# Complete Works of Thomas Watson?



## TaylorOtwell (Dec 24, 2009)

Does anyone here know if there are any plans to publish this?


----------



## P.F. (Dec 24, 2009)

The complete works of Thomas Watson ... - Google Books


----------



## ClayPot (Dec 24, 2009)

PCFLANAGAN said:


> The complete works of Thomas Watson ... - Google Books



I believe that is for a different Thomas Watson. That link says he is a "poet". As far as I know, there is no "works" of Thomas Watson, though there probably should be!


----------



## Kentaro (Dec 24, 2009)

*The Works of Thomas Watson*

Hi haven't found any online, except his 2 volume "Body of Divinity"
at www.archive.org


----------



## TaylorOtwell (Dec 24, 2009)

I'd love to see BoT publish a nice hardback edition of his complete works. I'm surprised it hasn't been published already, as Watson is one of the most readable and pithy of the Puritans.


----------



## N. Eshelman (Dec 24, 2009)

TaylorOtwell said:


> I'd love to see BoT publish a nice hardback edition of his complete works. I'm surprised it hasn't been published already, as Watson is one of the most readable and pithy of the Puritans.



When ever volume of a writer is as high quality as Watson- it is MUCH more lucrative to publish in individual volumes than as a set. 

A 4 volume set would go for.... $60-75?? 

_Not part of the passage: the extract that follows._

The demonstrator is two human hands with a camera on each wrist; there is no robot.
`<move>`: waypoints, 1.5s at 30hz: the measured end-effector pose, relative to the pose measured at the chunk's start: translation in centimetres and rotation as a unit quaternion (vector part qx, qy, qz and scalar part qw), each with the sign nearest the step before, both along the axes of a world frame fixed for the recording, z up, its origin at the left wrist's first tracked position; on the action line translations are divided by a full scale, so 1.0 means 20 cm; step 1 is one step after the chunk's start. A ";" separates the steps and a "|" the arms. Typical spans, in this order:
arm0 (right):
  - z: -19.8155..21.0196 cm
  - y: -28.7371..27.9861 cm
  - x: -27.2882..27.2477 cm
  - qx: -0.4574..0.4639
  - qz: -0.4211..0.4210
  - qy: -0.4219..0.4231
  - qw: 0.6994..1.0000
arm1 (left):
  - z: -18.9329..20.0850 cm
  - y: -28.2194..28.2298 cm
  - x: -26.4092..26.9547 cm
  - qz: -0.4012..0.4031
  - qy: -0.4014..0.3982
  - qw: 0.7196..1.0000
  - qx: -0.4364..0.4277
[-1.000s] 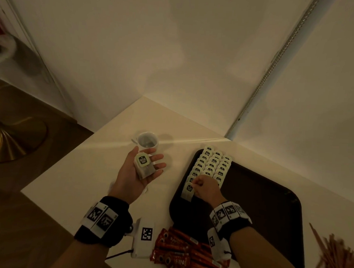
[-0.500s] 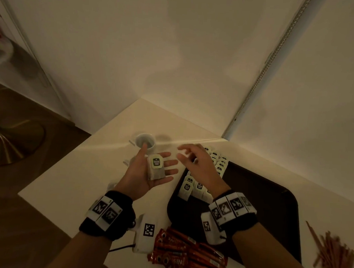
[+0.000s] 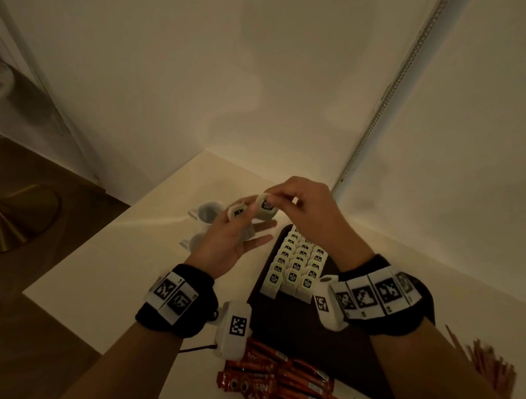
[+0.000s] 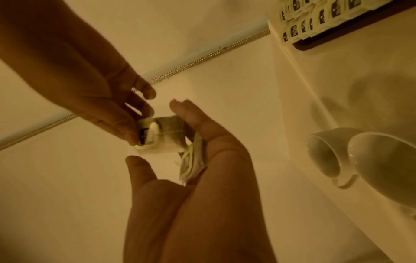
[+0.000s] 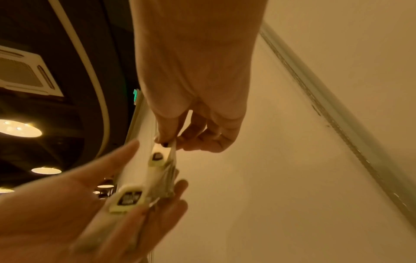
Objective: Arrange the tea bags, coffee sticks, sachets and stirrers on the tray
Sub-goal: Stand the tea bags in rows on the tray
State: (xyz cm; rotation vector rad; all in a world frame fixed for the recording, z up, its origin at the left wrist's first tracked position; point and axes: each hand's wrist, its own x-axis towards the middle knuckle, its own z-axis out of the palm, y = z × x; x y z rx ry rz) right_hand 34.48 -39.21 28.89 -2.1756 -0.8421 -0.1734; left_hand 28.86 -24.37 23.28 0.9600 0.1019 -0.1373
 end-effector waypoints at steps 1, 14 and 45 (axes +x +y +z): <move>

How about each volume individually at $10- $15 each for hardcovers??

Cha-ching! 

Now, I am not judging motives, and I am not saying that profits are ungodly ('cause they aren't); I just think that with Watson- individual volumes are the way to make the bacon.


----------



## KMK (Dec 24, 2009)

Kentaro said:


> Hi haven't found any online, except his 2 volume "Body of Divinity"
> at www.archive.org



Cool. It looks like they have some stuff on audio.


----------



## Don Kistler (Dec 24, 2009)

The complete works of Thomas Watson have never been published. There are still a few works that have not been done since the 17th century.

-----Added 12/24/2009 at 08:50:50 EST-----

Also, it would be difficult since no one publisher has the rights to all of Watson's works that have been published. Banner of Truth has done quite a few, Soli Deo Gloria has done several, Christian Focus has done some...


----------



## TaylorOtwell (Dec 25, 2009)

nleshelman said:


> TaylorOtwell said:
> 
> 
> > I'd love to see BoT publish a nice hardback edition of his complete works. I'm surprised it hasn't been published already, as Watson is one of the most readable and pithy of the Puritans.
> ...


 
Interesting. I didn't think about that.


----------



## ClayPot (Dec 25, 2009)

Don Kistler said:


> The complete works of Thomas Watson have never been published. There are still a few works that have not been done since the 17th century.
> 
> -----Added 12/24/2009 at 08:50:50 EST-----
> 
> Also, it would be difficult since no one publisher has the rights to all of Watson's works that have been published. Banner of Truth has done quite a few, Soli Deo Gloria has done several, Christian Focus has done some...



Don't forgot out the famous Northhampton Press . . .


----------



## Semper Fidelis (Dec 25, 2009)

Not complete but free: A Few files from Thomas Watson | Truth is Still Truth


----------



## fredtgreco (Dec 25, 2009)

Semper Fidelis said:


> Not complete but free: A Few files from Thomas Watson | Truth is Still Truth


I can't wait for Logos 4 to read PBBs!


----------



## Notthemama1984 (Dec 25, 2009)

fredtgreco said:


> Semper Fidelis said:
> 
> 
> > Not complete but free: A Few files from Thomas Watson | Truth is Still Truth
> ...



There is thinking going on that Logos 4 will only read v4 PBBs, hence you would have to redo all existing PBBs to work with Logos 4. I read this on stilltruth.com

I really hope this is not the case.


----------



## Semper Fidelis (Dec 25, 2009)

Chaplainintraining said:


> fredtgreco said:
> 
> 
> > Semper Fidelis said:
> ...



The gentleman that has converted the PBB's is working on figuring out how to convert them to v4 format.

Fred: I know you probably talk to some of the guys at Logos. Are they planning on supporting PBB format in the future because what little I have read is that they're trying to get away from that format. It would be nice if they came up with a tool that converted PBB works.


----------